To give the feeling of gravity, wouldn’t the spin have to steadily accelerate? Once you were moving at the same speed as the spin, would you still have the sense of weight?
If you are rotating around a fixed point at a constant rate, you are constantly accelerating.
Even though the rotational velocity is constant, the direction of motion is constantly changing, and that can only be accomplished through acceleration.
A way of visualizing it is to imagine a clockwise spinning merry-go-round. When you are at the north end of it you are headed due east. When you are at the south end you are headed due west. Some acceleration had to occur to reverse your direction.
No, the inertia of motion would create the centripetal force which would feel just like gravity.

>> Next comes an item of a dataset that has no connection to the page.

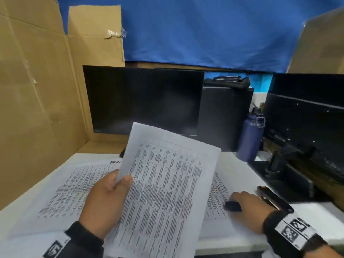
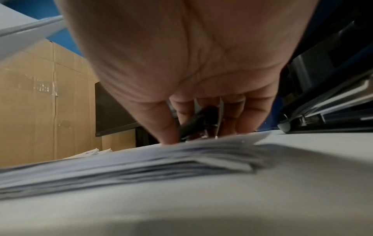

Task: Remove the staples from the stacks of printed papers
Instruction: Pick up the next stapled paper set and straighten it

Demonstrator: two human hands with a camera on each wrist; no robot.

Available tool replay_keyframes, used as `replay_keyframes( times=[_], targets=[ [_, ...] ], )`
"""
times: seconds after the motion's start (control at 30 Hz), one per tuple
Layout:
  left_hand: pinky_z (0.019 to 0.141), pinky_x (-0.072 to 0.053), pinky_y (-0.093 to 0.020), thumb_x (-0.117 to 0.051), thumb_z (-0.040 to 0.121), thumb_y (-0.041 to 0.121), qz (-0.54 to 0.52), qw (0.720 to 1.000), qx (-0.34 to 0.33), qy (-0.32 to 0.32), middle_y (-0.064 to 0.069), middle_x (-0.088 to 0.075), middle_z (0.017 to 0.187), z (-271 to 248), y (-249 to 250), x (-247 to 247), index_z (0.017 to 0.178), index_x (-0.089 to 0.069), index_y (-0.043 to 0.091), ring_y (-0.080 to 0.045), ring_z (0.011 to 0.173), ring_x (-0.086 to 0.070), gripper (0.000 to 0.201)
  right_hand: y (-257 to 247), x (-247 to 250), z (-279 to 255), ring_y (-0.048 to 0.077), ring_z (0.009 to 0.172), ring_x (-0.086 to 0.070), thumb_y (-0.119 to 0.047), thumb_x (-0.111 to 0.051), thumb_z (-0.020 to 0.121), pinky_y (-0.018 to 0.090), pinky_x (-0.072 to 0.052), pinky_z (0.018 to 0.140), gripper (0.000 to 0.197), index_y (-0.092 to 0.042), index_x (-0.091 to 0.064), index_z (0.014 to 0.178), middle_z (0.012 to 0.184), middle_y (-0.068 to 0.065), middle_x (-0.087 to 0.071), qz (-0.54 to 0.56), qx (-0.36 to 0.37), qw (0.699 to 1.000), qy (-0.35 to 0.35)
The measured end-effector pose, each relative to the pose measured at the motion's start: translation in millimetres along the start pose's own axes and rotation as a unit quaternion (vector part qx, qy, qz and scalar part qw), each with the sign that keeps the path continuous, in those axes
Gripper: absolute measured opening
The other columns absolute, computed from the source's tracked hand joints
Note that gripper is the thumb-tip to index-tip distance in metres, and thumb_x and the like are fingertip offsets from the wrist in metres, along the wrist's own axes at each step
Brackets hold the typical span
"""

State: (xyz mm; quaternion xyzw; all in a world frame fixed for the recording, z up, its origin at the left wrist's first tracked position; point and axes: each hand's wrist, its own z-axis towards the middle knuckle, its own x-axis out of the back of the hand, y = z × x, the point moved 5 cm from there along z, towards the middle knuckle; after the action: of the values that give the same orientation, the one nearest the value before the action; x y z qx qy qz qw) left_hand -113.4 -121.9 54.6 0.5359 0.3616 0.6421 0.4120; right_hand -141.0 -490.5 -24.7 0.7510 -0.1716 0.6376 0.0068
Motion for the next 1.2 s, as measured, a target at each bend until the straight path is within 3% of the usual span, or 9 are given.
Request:
replay_keyframes(
  times=[0.1, 0.2, 0.37, 0.47, 0.57, 0.73, 0.93, 1.1, 1.2],
  targets=[
    [0.079, -0.062, -0.053, -0.052, 0.104, 0.035, -0.005, 1.000, 0.004, -0.011, -0.005, -0.079, 0.088, 0, -6, -8, 0.099, -0.074, 0.031, -0.028, 0.081, -0.075, 0.023, -3, 5, -9, 0.011, 0.105, -0.061, -0.042, -0.056, 0.090, 0.035, -0.036, 0.104, 0.017, -0.028, -0.057, 0.099, 0.102, -0.010, -0.067, 0.037, -0.015, 0.999, 0.016],
    [0.086, -0.061, -0.042, -0.054, 0.104, 0.030, 0.007, 0.999, 0.009, -0.040, 0.011, -0.080, 0.090, -7, -16, -22, 0.100, -0.074, 0.031, -0.010, 0.083, -0.075, 0.021, -7, 21, -24, 0.011, 0.076, -0.061, -0.021, -0.066, 0.087, 0.027, -0.048, 0.075, 0.016, -0.017, -0.053, 0.093, 0.083, -0.005, -0.067, 0.199, 0.002, 0.975, 0.098],
    [0.076, -0.056, -0.033, -0.053, 0.103, 0.035, 0.115, 0.988, -0.020, -0.104, 0.002, -0.074, 0.080, -22, -30, -56, 0.087, -0.068, 0.031, -0.007, 0.072, -0.069, 0.022, -10, 57, -60, 0.025, 0.068, -0.058, -0.004, -0.068, 0.085, 0.053, -0.053, 0.077, 0.016, -0.014, -0.057, 0.091, 0.081, 0.022, -0.064, 0.403, -0.002, 0.889, 0.215],
    [0.075, -0.052, -0.031, -0.050, 0.103, 0.039, 0.187, 0.974, -0.039, -0.122, -0.002, -0.065, 0.075, -29, -28, -65, 0.086, -0.061, 0.026, -0.011, 0.075, -0.064, 0.023, -24, 84, -88, 0.017, 0.062, -0.059, -0.024, -0.077, 0.083, 0.035, -0.051, 0.065, 0.016, -0.031, -0.065, 0.091, 0.071, 0.009, -0.062, 0.395, 0.069, 0.871, 0.283],
    [0.075, -0.050, -0.028, -0.048, 0.103, 0.041, 0.221, 0.962, -0.061, -0.151, -0.001, -0.064, 0.077, -36, -22, -70, 0.089, -0.059, 0.027, -0.011, 0.079, -0.063, 0.023, -40, 90, -103, 0.002, 0.054, -0.051, -0.028, -0.085, 0.075, 0.014, -0.043, 0.055, 0.018, -0.033, -0.074, 0.088, 0.073, -0.004, -0.067, 0.376, 0.121, 0.882, 0.257],
    [0.065, -0.045, -0.025, -0.052, 0.101, 0.041, 0.218, 0.956, -0.084, -0.176, 0.014, -0.064, 0.072, -39, -20, -69, 0.082, -0.058, 0.027, -0.008, 0.069, -0.061, 0.024, -56, 75, -96, -0.001, 0.055, -0.053, -0.033, -0.084, 0.077, 0.011, -0.044, 0.056, 0.009, -0.029, -0.076, 0.080, 0.066, -0.016, -0.066, 0.356, 0.151, 0.898, 0.209],
    [0.055, -0.042, -0.032, -0.054, 0.103, 0.027, 0.166, 0.982, -0.056, -0.073, 0.005, -0.063, 0.055, -15, -14, -20, 0.077, -0.063, 0.019, -0.012, 0.053, -0.057, 0.028, 17, 23, -42, 0.020, 0.057, -0.038, -0.017, -0.070, 0.078, 0.026, -0.030, 0.051, 0.016, -0.016, -0.055, 0.074, 0.062, 0.004, -0.042, 0.510, -0.076, 0.855, 0.063],
    [0.058, -0.040, -0.030, -0.052, 0.104, 0.030, 0.126, 0.990, -0.025, -0.062, -0.008, -0.062, 0.064, -12, -4, -6, 0.082, -0.067, 0.016, -0.022, 0.060, -0.056, 0.030, 38, 14, -14, 0.023, 0.065, -0.061, -0.027, -0.071, 0.084, 0.025, -0.048, 0.046, 0.025, -0.011, -0.056, 0.094, 0.085, 0.007, -0.062, 0.304, -0.137, 0.940, 0.077],
    [0.061, -0.045, -0.032, -0.053, 0.104, 0.031, 0.111, 0.991, -0.020, -0.078, -0.016, -0.068, 0.072, -16, 0, -10, 0.085, -0.070, 0.018, -0.027, 0.064, -0.062, 0.029, 41, 28, 6, 0.025, 0.089, -0.066, -0.028, -0.062, 0.084, 0.031, -0.054, 0.074, 0.026, -0.015, -0.063, 0.106, 0.107, 0.007, -0.070, 0.048, -0.136, 0.986, 0.085]
  ],
)
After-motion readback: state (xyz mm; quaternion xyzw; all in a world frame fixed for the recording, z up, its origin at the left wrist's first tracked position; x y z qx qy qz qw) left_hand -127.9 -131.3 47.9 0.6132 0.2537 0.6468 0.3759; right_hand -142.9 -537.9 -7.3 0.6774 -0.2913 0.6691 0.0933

“To give the feeling of gravity, wouldnt the spin have to steadily accelerate?”
No. The object (in this case, person) does require constant (or at least continuous) acceleration, but the “spin” does not need to accelerate.
Acceleration is change in velocity (not merely speed). So spin IS constant acceleration even when the speed of the spin remains constant. (In this case the change of velocity is in direction rather than speed.)
A person standing on the inner surface of a spinning space ship IS accelerating toward the center of the spin. The speed of the motion is constant, so the person will not “feel” that motion.
That person will, however, feel the pull of artificial gravity away from the axis of rotation due to centrifugal force caused by the inertia of the person’s moving body.